I love Smalltalk. Have for a long time. Among the things I've come to love about it over the years, is as a model, which encourages binding behavior to data (state). This is a focus of problem solving in computer programming, that works well for many domains. In a universe far far away, where people don't like state, they do the functional thing and avoid it (state).
In the Smalltalk universe, we don't spend too much time thinking about stateless functions. We're usually in a search for what data, a given behavior belongs to. What is the right receiver? Whose responsibility is this? Like all simulations, this breaks down some times. There are the rare occasions where we make "utility methods". These are methods that can live anywhere. The only state they need is local state (temps and arguments). The reasons for making them are varied, but for whatever reasons, it happens sometimes. It's not always a perfect world.
Sometimes, if we get enough of these utility functions, we place them on a Class.
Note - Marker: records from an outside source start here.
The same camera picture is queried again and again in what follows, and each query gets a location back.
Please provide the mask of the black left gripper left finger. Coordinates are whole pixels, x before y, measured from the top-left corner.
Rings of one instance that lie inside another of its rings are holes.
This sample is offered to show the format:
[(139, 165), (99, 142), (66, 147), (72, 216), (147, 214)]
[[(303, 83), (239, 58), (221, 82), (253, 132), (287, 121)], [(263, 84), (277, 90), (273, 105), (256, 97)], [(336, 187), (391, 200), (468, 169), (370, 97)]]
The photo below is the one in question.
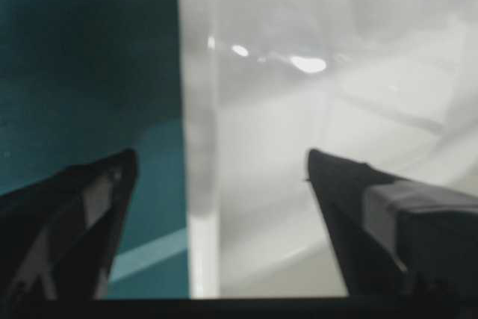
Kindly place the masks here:
[(1, 195), (1, 299), (101, 297), (136, 179), (127, 149)]

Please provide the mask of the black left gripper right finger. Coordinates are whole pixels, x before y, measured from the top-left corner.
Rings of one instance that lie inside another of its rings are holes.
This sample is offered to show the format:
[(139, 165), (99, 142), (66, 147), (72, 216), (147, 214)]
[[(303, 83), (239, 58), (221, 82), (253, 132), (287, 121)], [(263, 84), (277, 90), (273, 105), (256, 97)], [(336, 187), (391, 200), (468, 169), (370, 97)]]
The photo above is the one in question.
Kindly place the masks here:
[(308, 179), (349, 294), (477, 295), (477, 198), (312, 149)]
Maybe there's a logical class that they're related to, maybe we make a new class, to act as a gathering point for these functions. One example of this, in the VisualWorks system, is the SystemUtils class. It's not the greatest example. A healthy percentage of its behavior should probably be moved to the state it truly goes with. But even after carving that all away, we end up with a chunk of utilities that have some value.
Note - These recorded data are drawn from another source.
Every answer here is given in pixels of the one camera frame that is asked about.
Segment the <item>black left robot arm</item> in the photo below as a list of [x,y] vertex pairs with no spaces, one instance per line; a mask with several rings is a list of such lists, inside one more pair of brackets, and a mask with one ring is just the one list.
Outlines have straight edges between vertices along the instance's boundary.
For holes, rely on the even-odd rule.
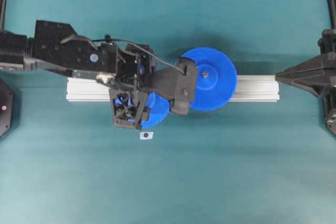
[[93,80],[109,89],[113,123],[140,130],[150,119],[144,79],[152,73],[154,52],[147,45],[105,35],[91,40],[70,24],[36,21],[33,37],[1,31],[1,68],[46,70],[62,76]]

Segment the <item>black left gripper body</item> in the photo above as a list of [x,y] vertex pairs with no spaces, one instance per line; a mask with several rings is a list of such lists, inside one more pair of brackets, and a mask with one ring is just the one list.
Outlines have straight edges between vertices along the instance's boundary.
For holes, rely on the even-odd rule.
[[157,61],[148,53],[154,53],[149,45],[127,43],[123,49],[116,43],[101,44],[106,59],[101,63],[107,67],[101,74],[101,84],[120,90],[132,90],[144,86],[147,75],[157,70]]

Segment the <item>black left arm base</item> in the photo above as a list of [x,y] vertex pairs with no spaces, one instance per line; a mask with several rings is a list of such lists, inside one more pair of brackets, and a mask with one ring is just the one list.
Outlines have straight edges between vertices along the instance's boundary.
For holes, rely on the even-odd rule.
[[14,92],[1,79],[1,101],[0,101],[0,134],[3,137],[11,128]]

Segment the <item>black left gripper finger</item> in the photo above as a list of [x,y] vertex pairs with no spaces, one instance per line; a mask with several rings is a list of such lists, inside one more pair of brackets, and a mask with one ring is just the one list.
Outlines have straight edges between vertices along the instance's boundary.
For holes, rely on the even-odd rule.
[[109,89],[114,126],[125,129],[142,130],[142,121],[149,119],[146,103],[149,94],[142,91],[122,91]]

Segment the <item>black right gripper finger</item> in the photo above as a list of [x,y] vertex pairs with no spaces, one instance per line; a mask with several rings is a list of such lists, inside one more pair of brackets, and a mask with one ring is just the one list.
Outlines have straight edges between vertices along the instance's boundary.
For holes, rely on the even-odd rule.
[[318,74],[307,78],[299,77],[296,79],[276,79],[275,77],[275,80],[288,86],[293,86],[307,91],[317,98],[324,98],[326,95],[330,94],[331,82],[327,72],[325,72],[325,74]]
[[321,54],[304,61],[296,66],[290,67],[275,75],[276,79],[296,79],[299,77],[313,77],[318,74],[325,74],[331,69],[331,54]]
This same approach has affected, over the years, the way I do ExternalInterface subclasses. When I make one, I'm usually creating a flat facade to a reentrant (read: necessarily stateless) C library. The C functions operate on the data I pass to them. Since they're justifiably just utility methods, I treat them the same way as SystemUtils. I put the methods on the class side. Getting to that point, is a history of asking myself "why?" and getting past common idioms/patterns that we like to generally embrace.
If one doesn't follow this pattern, one has to create an instance of the utility method holder. Code like this:
LibCairo new cairo_clip: handle.
At one point, I found myself asking "why do I do this?" Of course, there are the standard answers such as "class behavior outside of instance creation/constants is bad." But at some point, I got past that. I found myself asking "what am I gaining by creating a new instance each and every single time, other than needlessly exercising the allocator/collector and proving I like to type 'new'?" "What makes these never ending stream of new entities differ, one from another?"
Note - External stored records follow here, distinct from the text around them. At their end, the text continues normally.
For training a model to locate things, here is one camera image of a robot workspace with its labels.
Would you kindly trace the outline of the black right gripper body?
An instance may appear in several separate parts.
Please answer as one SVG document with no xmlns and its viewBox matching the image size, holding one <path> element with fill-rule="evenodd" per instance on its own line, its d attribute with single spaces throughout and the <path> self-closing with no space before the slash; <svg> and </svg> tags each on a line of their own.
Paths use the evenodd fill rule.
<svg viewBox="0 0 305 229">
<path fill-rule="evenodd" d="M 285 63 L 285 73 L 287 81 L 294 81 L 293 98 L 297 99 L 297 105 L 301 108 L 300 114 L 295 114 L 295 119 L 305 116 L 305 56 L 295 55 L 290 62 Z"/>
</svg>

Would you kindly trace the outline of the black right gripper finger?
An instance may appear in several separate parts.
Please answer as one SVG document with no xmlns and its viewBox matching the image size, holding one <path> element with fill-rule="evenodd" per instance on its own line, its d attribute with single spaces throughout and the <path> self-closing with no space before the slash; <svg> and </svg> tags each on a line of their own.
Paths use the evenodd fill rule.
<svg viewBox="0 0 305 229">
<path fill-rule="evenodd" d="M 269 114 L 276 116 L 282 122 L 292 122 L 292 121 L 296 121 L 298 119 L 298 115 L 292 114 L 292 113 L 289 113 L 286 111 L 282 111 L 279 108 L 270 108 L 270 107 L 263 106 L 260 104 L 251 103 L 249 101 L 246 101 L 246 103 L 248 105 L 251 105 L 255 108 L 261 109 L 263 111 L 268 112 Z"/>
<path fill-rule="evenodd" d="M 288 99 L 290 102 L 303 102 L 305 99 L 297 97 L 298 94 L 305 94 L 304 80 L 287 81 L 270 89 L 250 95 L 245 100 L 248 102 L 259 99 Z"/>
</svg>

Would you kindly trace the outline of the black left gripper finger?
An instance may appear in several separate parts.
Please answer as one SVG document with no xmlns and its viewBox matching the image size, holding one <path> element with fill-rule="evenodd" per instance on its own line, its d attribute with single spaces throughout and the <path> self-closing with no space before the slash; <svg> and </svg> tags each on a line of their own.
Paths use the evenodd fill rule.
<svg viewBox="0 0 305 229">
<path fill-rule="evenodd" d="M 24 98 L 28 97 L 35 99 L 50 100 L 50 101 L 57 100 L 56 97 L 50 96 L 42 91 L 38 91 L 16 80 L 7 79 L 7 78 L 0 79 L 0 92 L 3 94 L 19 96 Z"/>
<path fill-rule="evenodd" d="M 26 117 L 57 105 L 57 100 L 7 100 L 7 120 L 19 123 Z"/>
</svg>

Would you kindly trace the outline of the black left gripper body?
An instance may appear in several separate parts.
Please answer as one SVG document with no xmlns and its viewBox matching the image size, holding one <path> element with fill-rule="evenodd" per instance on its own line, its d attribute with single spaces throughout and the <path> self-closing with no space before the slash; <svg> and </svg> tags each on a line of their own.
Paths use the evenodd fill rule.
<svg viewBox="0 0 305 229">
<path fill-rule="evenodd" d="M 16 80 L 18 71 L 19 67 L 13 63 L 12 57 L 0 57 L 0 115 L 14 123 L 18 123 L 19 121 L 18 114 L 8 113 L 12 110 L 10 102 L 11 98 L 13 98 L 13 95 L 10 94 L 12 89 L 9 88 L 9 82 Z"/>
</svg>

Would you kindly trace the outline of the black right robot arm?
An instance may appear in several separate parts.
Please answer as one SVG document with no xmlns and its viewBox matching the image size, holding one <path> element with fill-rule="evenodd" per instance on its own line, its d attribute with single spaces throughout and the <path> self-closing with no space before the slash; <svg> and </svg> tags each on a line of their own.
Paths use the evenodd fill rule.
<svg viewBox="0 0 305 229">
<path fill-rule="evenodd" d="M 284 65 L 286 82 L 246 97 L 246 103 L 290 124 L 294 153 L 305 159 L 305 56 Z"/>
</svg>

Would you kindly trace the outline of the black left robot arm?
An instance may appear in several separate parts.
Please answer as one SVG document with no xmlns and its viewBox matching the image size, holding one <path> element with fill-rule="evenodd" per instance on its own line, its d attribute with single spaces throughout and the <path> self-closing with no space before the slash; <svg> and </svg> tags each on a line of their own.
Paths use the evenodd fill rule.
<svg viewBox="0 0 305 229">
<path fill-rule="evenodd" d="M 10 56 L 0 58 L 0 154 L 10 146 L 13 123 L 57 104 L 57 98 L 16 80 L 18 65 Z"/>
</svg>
Flummoxed with this situation, I began doing the "cached singleton" thing. You know the drill. Add a class instance variable called default or current. Add an accessor for it; said accessor lazy initializes the variable to the new instance. Now I'm not making an endless stream of objects, all of which differ from each other in no meaningful way, and all which just turn around and die. Now I would write code that looks like:
LibCairo current cairo_clip: handle.
There's an amusing irony to me with this one. I now type more than I used to type ('current' vs just 'new'). And the coolest thing, is that I managed to add state to the equation. It was until then just a big bag of utility functions. But now, by creating a slot to store the singleton instance, and the code to manage it, I've managed to introduce state into the problem. It's almost like, I've done extra work, just to get state into the problem, so I can feel comfortable in my Smalltalk universe where state is so important.
This led to further application of the "why do I do this?" scalpel. Once I realize that I created an artificial/arbitrary/extra amount of state to manage, I realize that classes are objects too. And I've already got a singleton managed instance of that. Why do this caching, when I could just put the methods right there, just as well? Which brings us around to the following present day application:
LibCairo cairo_clip: handle.
It's just a utility method. I type less this way. I write less code to intialize/access singletons this way. And I haven't figured out what I lose yet.
I just finished up converting the last ExternalInterface in CairoGraphics to follow this pattern. I removed an instance variable. Methods which set it. I was able to remove comments describing how they were managed. The code reads more direct now. This is my story of why I do ExternalInterfaces the way I do.